Tuesday, February 19, 2013

The Murder Mile by Paul Collicutt – review


A beautifully illustrated detective story that unfolds alongside the race to break the four-minute mile

The Murder Mile by Paul Collicutt.
'Like Chariots of Fire as rewritten by Raymond Chandler': The Murder Mile by Paul Collicutt.

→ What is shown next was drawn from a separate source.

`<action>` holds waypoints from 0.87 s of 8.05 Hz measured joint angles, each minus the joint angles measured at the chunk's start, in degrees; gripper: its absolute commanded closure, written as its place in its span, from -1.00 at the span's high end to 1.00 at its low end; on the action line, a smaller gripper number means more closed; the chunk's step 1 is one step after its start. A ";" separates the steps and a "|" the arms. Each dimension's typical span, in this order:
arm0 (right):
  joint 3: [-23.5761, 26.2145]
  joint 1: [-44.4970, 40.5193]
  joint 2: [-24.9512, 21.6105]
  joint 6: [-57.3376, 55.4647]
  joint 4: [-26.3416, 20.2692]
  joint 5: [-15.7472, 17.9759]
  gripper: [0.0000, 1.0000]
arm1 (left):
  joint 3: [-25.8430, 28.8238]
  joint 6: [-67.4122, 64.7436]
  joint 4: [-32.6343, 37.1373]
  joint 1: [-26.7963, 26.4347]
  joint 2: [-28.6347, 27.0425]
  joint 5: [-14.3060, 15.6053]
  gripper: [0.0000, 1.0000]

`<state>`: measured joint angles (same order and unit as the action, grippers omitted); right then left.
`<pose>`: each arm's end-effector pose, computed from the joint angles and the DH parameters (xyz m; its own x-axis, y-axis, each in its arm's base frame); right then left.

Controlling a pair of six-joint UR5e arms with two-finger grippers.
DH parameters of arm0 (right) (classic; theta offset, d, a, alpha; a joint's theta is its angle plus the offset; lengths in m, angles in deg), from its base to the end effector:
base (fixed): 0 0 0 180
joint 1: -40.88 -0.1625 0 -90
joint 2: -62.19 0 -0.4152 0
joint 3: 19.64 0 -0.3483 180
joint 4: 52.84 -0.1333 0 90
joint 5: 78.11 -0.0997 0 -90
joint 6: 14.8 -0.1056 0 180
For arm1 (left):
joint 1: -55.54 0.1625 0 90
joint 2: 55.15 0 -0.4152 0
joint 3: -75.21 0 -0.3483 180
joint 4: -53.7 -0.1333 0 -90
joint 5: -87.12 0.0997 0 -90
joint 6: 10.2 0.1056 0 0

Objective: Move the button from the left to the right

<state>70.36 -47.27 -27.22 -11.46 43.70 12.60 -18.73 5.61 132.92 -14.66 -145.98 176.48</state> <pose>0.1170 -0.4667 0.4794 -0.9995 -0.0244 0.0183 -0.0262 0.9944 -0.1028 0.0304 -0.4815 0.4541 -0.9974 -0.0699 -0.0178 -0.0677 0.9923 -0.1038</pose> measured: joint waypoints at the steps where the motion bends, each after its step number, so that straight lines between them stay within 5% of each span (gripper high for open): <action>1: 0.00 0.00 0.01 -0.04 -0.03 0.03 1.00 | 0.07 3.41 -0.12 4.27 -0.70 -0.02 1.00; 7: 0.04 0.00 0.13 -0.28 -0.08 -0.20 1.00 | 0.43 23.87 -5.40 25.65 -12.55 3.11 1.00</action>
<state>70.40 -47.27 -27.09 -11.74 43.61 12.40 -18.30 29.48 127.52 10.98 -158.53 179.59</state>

When SelfMadeHero, the brilliant publisher of graphic novels and biographies, got in touch to tell me that its latest book was called The Murder Mile, I wasn't sure what to expect. Had someone drawn a cartoon about the Lower Clapton Road in Hackney, circa 2002? But, no: it turns out that Paul Collicutt's story is set in Arizona, 1954, in the world of middle-distance running, and comes with a short foreword by Steve Ovett.
It goes like this: a top local athlete, Todd "the Phoenix Flyer" Naylor, has been found dead in mysterious circumstances. The police suspect that his coach might have been paying Naylor to throw races, and PI Daniel Stone, Normandy veteran and middle-distance enthusiast, is brought in to investigate. Meanwhile, the race to break the four-minute mile has entered its final, tantalising stage. Will it be Naylor's compatriot and rival, Wes Santee, who does it first? Or the Australian John Landy? Or Britain's Roger Bannister? Stone is on tenterhooks, and so are athletics fans everywhere.

The Murder Mile is like Chariots of Fire as rewritten by Raymond Chandler, a mash-up that is completely delightful on the page. The trilby-wearing, diner-frequenting Stone is your classic pulp-fiction detective: laconic, fearless, eye for the ladies. It turns out that he knew his chief suspect, Coach Carlton, during the war, and there are some excellent flashback scenes to the time when they fought together on the beaches. But it's his passion for athletics that makes the book unique, and Collicutt, a runner himself, has gone to a lot of trouble to transmit it. His illustrations – he paints in watercolour – are so wonderfully nostalgic. A double-page spread of cigarette cards featuring all the runners in the race to break the four-minute mile is so beautiful and informative you'll want to hang it on a wall. And I loved the moment when Stone, taking a break from his inquiries, slips into a movie house to watch Bannister bagging the record at the Iffley Road track in Oxford, in front of a crowd of 3,000 undergraduates: the cavernous cinema, the red plush seats, the rapt faces, the flickering black and white of the newsreel. It's magical. You can almost hear the crunch of spikes on cinder.

The Murder Mile's climactic scene takes place at the 1954 Commonwealth Games in Vancouver, where Stone has flown to watch the "Miracle Mile" (the race in which Bannister took on Landy, who'd broken the four-minute barrier just six weeks after him). It's a pretty outrageous reimagining – it's only thanks to PI Stone and his eagle eye that the two great athletes get to slug it out at all – but it's great fun. Be warned, though: like all the races in this book, it will also send you straight to YouTube in search of the real thing. Some hours later, you will look up and wonder how your afternoon disappeared so quickly.